Published in final edited form as: Med Image Comput Comput Assist Interv. 2014;17(0 2):749–756. doi: 10.1007/978-3-319-10470-6_93

Maximum entropy estimation of Glutamate and Glutamine in MR spectroscopic imaging

Y Rathi 1, L Ning 1, O Michailovich 2, H Liao 1, B Gagoski 1, PE Grant 1, ME Shenton 1, R Stern 1, C-F Westin 1, A Lin 1
PMCID: PMC4386877  NIHMSID: NIHMS675820  PMID: 25485447

Abstract

Magnetic resonance spectroscopic imaging (MRSI) is often used to estimate the concentration of several brain metabolites. Abnormalities in these concentrations can indicate specific pathology, which can be quite useful in understanding the disease mechanism underlying those changes. Due to higher concentration, metabolites such as N-acetylaspartate (NAA), Creatine (Cr) and Choline (Cho) can be readily estimated using standard Fourier transform techniques. However, metabolites such as Glutamate (Glu) and Glutamine (Gln) occur in significantly lower concentrations and their resonance peaks are very close to each other making it di!cult to accurately estimate their concentrations (separately). In this work, we propose to use the theory of ‘Spectral Zooming’ or high-resolution spectral analysis to separate the Glutamate and Glutamine peaks and accurately estimate their concentrations. The method works by estimating a unique power spectral density, which corresponds to the maximum entropy solution of a zero-mean stationary Gaussian process. We demonstrate our estimation technique on several physical phantom data sets as well as on in-vivo brain spectroscopic imaging data. The proposed technique is quite general and can be used to estimate the concentration of any other metabolite of interest.3

1 Introduction

MR spectroscopic imaging (MRSI) also known as chemical shift imaging (CSI) is a clinical imaging tool used to spatially map tissue metabolites in-vivo to investigate neurobiology and cancer. In particular, it has been used to measure the amount of specific tissue metabolites in the brain. Each metabolite appears at a specific frequency (measured in parts-per-million or ppm), and each one reflects specific cellular and biochemical processes.

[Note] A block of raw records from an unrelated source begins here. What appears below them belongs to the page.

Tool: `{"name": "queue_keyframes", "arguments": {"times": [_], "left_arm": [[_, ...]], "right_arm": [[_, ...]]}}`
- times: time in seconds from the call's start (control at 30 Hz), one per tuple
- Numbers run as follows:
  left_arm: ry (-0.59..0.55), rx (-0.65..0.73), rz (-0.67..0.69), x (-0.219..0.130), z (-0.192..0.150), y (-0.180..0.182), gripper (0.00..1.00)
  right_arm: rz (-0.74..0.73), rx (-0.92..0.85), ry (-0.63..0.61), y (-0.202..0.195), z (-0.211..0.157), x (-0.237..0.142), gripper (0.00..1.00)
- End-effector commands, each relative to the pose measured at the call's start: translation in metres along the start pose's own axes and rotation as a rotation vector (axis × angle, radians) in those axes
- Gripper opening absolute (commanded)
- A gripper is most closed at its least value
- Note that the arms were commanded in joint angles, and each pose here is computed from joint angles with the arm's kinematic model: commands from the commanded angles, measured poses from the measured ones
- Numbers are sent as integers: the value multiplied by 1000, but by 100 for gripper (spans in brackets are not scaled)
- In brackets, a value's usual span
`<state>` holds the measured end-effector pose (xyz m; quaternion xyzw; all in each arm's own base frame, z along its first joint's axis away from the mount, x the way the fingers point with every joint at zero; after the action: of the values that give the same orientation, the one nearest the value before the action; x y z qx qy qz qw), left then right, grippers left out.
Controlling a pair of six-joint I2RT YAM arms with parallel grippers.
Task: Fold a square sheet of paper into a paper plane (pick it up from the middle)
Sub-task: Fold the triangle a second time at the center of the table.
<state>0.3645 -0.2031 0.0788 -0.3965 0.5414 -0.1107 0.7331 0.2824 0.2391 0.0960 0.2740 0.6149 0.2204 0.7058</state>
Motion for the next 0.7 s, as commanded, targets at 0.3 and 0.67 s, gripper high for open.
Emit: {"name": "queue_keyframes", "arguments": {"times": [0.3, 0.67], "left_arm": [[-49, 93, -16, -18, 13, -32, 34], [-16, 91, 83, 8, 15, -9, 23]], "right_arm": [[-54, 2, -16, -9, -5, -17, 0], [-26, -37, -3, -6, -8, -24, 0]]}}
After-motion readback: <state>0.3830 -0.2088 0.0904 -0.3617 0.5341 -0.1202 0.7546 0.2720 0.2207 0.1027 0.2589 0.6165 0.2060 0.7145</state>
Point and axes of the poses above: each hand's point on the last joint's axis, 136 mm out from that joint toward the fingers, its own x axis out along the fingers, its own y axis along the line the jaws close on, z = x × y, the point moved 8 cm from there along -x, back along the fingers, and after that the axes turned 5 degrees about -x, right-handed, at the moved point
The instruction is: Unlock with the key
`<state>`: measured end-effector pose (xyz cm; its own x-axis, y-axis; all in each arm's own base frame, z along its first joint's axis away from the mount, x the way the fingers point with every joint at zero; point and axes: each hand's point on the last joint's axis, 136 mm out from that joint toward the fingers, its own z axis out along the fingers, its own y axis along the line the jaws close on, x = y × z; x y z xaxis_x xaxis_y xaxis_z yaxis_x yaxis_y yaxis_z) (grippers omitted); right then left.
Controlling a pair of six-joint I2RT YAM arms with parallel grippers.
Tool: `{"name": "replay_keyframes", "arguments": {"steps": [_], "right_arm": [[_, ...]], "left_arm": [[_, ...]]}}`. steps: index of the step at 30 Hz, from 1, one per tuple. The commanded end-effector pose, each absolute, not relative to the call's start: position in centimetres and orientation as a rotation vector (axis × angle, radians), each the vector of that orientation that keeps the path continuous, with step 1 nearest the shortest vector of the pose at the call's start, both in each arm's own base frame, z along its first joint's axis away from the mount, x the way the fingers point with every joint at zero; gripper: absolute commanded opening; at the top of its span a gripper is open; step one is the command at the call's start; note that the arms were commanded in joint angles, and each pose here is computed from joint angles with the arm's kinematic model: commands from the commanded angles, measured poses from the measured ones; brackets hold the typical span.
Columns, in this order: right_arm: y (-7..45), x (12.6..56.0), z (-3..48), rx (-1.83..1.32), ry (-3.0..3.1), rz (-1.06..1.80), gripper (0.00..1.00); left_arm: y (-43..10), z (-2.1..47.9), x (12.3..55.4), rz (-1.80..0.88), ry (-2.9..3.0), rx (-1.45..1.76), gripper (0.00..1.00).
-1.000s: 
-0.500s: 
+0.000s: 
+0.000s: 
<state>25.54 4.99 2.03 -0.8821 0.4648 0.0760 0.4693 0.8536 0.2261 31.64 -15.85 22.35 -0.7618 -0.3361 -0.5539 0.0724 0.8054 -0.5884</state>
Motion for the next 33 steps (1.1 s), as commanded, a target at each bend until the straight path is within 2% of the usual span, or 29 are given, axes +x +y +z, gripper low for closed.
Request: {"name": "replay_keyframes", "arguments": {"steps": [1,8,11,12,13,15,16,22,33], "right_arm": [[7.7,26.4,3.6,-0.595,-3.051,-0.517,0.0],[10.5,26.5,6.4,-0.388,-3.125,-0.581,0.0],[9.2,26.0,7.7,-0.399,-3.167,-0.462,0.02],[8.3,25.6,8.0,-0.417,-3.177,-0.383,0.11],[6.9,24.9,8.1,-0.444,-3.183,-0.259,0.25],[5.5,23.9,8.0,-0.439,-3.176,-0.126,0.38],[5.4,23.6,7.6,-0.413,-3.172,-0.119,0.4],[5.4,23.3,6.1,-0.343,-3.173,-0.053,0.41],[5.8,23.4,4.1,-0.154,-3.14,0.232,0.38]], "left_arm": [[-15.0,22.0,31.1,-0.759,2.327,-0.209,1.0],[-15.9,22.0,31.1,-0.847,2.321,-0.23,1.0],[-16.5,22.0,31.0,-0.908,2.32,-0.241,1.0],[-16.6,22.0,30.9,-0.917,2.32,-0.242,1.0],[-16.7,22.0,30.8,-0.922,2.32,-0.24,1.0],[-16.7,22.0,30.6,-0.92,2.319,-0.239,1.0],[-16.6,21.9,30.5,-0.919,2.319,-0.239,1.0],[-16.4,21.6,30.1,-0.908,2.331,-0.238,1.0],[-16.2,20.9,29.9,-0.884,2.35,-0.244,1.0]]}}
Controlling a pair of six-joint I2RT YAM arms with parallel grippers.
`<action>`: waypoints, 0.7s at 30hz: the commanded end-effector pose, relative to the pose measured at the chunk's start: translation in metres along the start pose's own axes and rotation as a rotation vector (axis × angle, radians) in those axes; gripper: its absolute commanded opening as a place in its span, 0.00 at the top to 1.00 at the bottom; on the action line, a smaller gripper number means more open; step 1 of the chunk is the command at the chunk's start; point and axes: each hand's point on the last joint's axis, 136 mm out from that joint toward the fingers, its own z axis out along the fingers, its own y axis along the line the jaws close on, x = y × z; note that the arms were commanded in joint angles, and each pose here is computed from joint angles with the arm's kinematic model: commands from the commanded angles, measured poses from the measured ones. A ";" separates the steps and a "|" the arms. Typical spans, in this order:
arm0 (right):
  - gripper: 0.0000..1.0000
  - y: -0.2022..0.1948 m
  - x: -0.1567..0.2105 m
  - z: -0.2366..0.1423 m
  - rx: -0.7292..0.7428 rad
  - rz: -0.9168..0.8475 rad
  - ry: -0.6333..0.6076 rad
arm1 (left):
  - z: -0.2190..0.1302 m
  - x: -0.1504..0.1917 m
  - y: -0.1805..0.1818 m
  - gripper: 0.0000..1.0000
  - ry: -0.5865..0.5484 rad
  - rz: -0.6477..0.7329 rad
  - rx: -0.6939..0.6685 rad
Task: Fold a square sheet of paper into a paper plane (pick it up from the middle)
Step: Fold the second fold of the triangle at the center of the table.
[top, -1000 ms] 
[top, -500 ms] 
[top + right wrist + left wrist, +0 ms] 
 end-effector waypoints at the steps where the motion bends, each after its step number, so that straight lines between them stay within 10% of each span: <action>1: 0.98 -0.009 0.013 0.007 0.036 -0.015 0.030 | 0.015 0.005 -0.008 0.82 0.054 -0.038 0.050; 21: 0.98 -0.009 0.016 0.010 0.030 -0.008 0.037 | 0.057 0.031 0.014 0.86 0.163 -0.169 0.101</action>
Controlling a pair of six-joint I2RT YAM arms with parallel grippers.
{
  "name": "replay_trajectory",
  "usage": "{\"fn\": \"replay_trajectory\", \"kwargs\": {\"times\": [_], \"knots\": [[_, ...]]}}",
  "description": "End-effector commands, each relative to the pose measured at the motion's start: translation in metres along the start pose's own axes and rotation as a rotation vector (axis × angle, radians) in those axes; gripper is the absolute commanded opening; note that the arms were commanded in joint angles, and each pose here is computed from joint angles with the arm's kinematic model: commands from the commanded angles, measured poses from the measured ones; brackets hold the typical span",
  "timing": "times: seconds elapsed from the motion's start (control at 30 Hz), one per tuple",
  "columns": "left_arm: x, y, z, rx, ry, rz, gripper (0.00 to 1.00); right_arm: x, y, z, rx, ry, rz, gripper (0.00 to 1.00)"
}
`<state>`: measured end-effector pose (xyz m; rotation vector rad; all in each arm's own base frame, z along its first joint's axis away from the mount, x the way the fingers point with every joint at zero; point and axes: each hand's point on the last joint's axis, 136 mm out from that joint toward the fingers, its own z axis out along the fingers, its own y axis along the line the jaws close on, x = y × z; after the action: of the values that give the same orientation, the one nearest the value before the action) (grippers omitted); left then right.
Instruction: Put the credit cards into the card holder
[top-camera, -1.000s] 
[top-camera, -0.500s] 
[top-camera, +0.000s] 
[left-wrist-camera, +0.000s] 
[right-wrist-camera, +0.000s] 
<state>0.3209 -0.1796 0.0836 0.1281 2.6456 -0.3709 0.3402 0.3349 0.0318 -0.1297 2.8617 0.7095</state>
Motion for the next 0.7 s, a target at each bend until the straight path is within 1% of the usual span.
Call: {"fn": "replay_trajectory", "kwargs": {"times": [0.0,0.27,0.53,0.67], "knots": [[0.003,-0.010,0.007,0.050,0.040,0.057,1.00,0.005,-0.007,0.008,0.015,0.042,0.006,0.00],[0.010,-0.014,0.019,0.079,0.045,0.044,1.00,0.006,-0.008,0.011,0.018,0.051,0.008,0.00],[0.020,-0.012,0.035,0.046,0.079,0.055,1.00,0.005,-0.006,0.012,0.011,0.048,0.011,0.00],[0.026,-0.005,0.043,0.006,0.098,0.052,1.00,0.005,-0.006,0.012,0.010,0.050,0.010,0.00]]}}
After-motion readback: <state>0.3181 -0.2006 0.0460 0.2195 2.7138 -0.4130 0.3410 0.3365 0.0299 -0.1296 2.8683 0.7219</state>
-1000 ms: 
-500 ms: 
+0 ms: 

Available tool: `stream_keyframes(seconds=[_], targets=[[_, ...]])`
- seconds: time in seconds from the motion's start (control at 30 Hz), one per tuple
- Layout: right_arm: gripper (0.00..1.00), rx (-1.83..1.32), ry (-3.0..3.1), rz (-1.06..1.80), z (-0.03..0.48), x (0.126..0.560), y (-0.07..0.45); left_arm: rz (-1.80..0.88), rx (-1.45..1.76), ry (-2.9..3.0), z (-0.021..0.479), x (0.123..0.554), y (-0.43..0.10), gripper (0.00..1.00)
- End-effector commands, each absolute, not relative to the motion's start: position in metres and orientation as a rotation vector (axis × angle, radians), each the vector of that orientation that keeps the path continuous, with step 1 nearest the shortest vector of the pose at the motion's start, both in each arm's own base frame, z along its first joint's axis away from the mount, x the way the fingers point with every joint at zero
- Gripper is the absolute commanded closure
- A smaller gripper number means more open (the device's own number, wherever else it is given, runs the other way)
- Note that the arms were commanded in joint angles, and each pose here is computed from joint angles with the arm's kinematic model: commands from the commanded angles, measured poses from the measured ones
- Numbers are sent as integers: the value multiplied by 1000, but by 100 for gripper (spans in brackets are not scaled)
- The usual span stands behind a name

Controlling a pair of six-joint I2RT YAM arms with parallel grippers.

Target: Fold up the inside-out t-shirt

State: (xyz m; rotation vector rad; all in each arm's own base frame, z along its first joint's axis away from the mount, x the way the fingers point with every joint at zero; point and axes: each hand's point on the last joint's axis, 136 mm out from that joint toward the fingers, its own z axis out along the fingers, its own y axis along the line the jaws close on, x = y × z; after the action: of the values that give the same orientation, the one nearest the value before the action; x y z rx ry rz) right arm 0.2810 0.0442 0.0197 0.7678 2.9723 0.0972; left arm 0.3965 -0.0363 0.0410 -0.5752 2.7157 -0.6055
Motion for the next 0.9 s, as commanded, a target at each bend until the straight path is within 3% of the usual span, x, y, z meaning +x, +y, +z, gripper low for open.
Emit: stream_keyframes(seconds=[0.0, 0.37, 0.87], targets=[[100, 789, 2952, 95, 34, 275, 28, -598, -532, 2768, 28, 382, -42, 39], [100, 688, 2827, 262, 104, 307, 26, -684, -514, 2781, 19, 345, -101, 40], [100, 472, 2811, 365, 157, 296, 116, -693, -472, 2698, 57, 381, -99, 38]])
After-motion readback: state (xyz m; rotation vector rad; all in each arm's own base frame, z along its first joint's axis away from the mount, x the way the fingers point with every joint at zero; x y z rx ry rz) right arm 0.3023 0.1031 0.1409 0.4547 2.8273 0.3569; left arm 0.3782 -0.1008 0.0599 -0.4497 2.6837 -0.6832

For example, NAA is a neuronal marker, while Creatine provides a measure of energy stores and Choline is a measure of cellular turnover and is elevated in tumors and inflammatory processes. Similarly, Glutamate (Glu), which is a major excitatory neurotransmitter has been shown to play a role in several neurological disorders [1]. Similarly, Glutamine (Gln), which is converted to Glutamate by the neuronal cellular processes has also been found to be abnormal in schizophrenia [2]. However, accurate estimation of these metabolites (Glu and Gln) from proton MRSI signal is still an area of active research. In particular, these metabolites have similar resonance frequencies as seen on a standard 3T clinical scanner, i.e. their peaks are too close to each other and hence accurate estimation is di!cult using standard processing techniques.

2 Our contribution

Separate estimation of Glutamate and Glutamine concentration from one dimensional in-vivo brain MRS data obtained from a 3T scanner is quite challenging. Standard basis fitting algorithms such as LCModel provide a combined estimate of Glu and Gln (referred to as Glx in the literature), due to its inability to resolve the two peaks [3]. In this work, we propose a novel method to obtain a separate estimate of Glutamate and Glutamine based on the theory of high resolution spectral analysis. The method works by estimating the power spectral density (PSD), which corresponds to the maximum entropy solution of a zero-mean stationary Gaussian process. To obtain a robust estimate of the concentrations, we compute several PSD’s of these metabolites from a moving window of the measured data. Further, we propose to use concepts from wavelet theory (Morlet wavelets) to preprocess the time domain data, which aids in removing low frequency baseline trends as well as noise from the signal. We demonstrate the robustness of our method on several phantom data sets along with several human in-vivo single and multi-voxel (MRSI) data sets.

3 Methods

3.1 MR Spectroscopy

In magnetic resonance spectroscopy, nuclei resonate at a frequency (ν) given by the Larmor equation ν = γB0, where B0 is the strength of the external magnetic field, and γ is a nucleus specific gyromagnetic ratio. The resonant frequency of a molecule depends on its chemical structure, which is exploited in MRS to obtain information about the concentration of a particular metabolite. In particular, let M0 be the magnetization vector of a tissue sample placed in an external magnetic field B0. Following the application of a 90° radio-frequency pulse (or any other acquisition sequence such as PRESS or STEAM), the magnetization vector M0 is tipped in the transverse x–y plane and starts to precess about B0 at the Larmor frequency resulting in decay of the signal with time as measured in the x–y plane. This decay is referred to as the free-induction-decay (FID), and is mathematically given by a combination of damped complex sinusoids: S(t)=p(ω)exp(-iωt)exp(-t/T2)dω, where p(ω) represents one or more Lorentzian line shape function whose amplitude, width, etc. reveals spectroscopic information about the spin system under investigation and S(t) is the measured complex signal. The frequency contents of S(t) can be estimated using the Fourier transform, which also allows to estimate the concentration of several metabolites present in the tissue.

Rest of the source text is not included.